Exercise ▸
This exercise calls for every line of the data below with the string "camera" in it.

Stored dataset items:
↓

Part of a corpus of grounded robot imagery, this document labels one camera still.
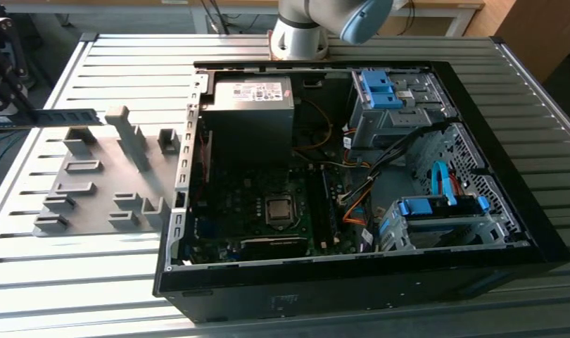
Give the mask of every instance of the floor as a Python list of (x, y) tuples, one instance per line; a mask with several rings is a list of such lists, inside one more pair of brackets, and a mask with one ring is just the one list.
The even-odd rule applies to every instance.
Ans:
[[(230, 15), (228, 19), (230, 33), (264, 34), (273, 27), (276, 19), (275, 15), (240, 15), (238, 17)], [(30, 89), (29, 98), (40, 108), (44, 106), (45, 98), (61, 75), (82, 32), (108, 34), (194, 33), (190, 16), (181, 14), (72, 14), (66, 27), (62, 27), (57, 18), (49, 14), (22, 15), (16, 20), (20, 23), (18, 27), (22, 27), (20, 31), (26, 36), (26, 43), (32, 45), (37, 65), (33, 67), (33, 72), (40, 80)], [(36, 31), (44, 37), (42, 40), (36, 37)], [(557, 67), (543, 86), (570, 115), (570, 58)], [(0, 160), (0, 184), (25, 139), (24, 135), (25, 132), (0, 134), (0, 156), (5, 153)]]

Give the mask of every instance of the ventilation grille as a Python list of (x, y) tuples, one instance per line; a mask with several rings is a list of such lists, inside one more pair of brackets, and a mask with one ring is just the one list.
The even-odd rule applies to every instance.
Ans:
[(508, 219), (508, 231), (520, 231), (501, 201), (495, 181), (489, 176), (473, 174), (475, 169), (484, 168), (484, 162), (475, 158), (476, 149), (464, 141), (464, 135), (461, 126), (453, 124), (444, 132), (433, 132), (415, 142), (407, 154), (407, 162), (416, 174), (416, 188), (425, 195), (432, 193), (432, 163), (444, 161), (449, 169), (455, 170), (465, 194), (484, 196), (489, 200), (491, 213), (504, 215)]

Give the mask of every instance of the yellow wire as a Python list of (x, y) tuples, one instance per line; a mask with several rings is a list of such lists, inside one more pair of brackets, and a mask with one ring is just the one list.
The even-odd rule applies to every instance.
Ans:
[(361, 200), (364, 199), (365, 195), (369, 193), (371, 190), (372, 190), (372, 186), (363, 192), (361, 196), (357, 198), (356, 202), (352, 204), (349, 210), (345, 212), (345, 214), (343, 216), (343, 221), (344, 222), (351, 221), (351, 223), (353, 223), (353, 221), (357, 221), (357, 220), (353, 220), (352, 218), (349, 218), (351, 211), (355, 209), (355, 207), (357, 206), (359, 202), (361, 202)]
[(313, 102), (311, 102), (308, 99), (301, 99), (301, 101), (307, 102), (308, 104), (311, 104), (313, 106), (313, 108), (320, 112), (321, 116), (324, 116), (325, 122), (328, 123), (328, 133), (325, 135), (324, 141), (321, 141), (317, 144), (313, 144), (311, 146), (296, 146), (295, 148), (292, 148), (293, 150), (309, 150), (309, 149), (316, 149), (320, 146), (323, 146), (325, 144), (325, 142), (328, 142), (328, 140), (331, 139), (332, 136), (332, 122), (331, 119), (328, 118), (328, 115), (325, 114), (325, 112), (321, 110), (320, 107), (317, 107), (317, 104), (315, 104)]

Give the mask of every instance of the metal table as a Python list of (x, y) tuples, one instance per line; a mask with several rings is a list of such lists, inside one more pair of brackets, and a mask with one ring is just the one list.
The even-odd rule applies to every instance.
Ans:
[[(420, 37), (331, 46), (335, 59), (451, 62), (570, 246), (570, 121), (507, 47)], [(126, 104), (144, 128), (181, 123), (192, 62), (266, 59), (266, 51), (256, 35), (100, 35), (77, 45), (46, 107), (102, 112)], [(283, 330), (300, 337), (570, 337), (570, 264), (460, 303), (194, 327), (150, 295), (157, 234), (30, 236), (65, 131), (30, 132), (0, 189), (1, 337), (266, 337)]]

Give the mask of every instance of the blue plastic latch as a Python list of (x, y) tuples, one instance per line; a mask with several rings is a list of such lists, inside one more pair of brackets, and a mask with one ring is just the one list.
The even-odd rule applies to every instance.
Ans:
[(407, 206), (412, 215), (431, 215), (432, 208), (428, 199), (407, 199)]
[(484, 196), (479, 196), (476, 200), (480, 204), (480, 208), (483, 208), (483, 211), (488, 213), (488, 211), (491, 210), (489, 200)]
[(377, 229), (377, 234), (381, 235), (384, 231), (387, 230), (387, 226), (391, 224), (391, 221), (388, 218), (384, 220), (384, 222), (380, 225), (380, 229)]
[(404, 201), (399, 202), (399, 210), (403, 216), (409, 215), (409, 209), (407, 208), (407, 204)]
[(403, 108), (403, 101), (395, 95), (393, 83), (383, 70), (363, 70), (361, 79), (372, 108)]

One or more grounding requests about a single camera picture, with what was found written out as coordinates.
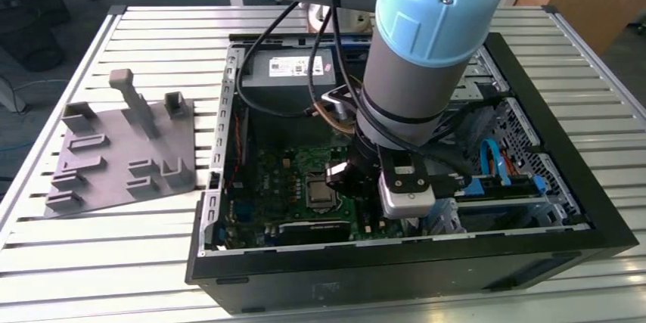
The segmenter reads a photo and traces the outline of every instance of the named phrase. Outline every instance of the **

↑

Exercise answer ▸
Part of a corpus of grounded robot imagery, this document labels one camera still.
One or more grounding requests about a single camera picture, with what was found written out as coordinates.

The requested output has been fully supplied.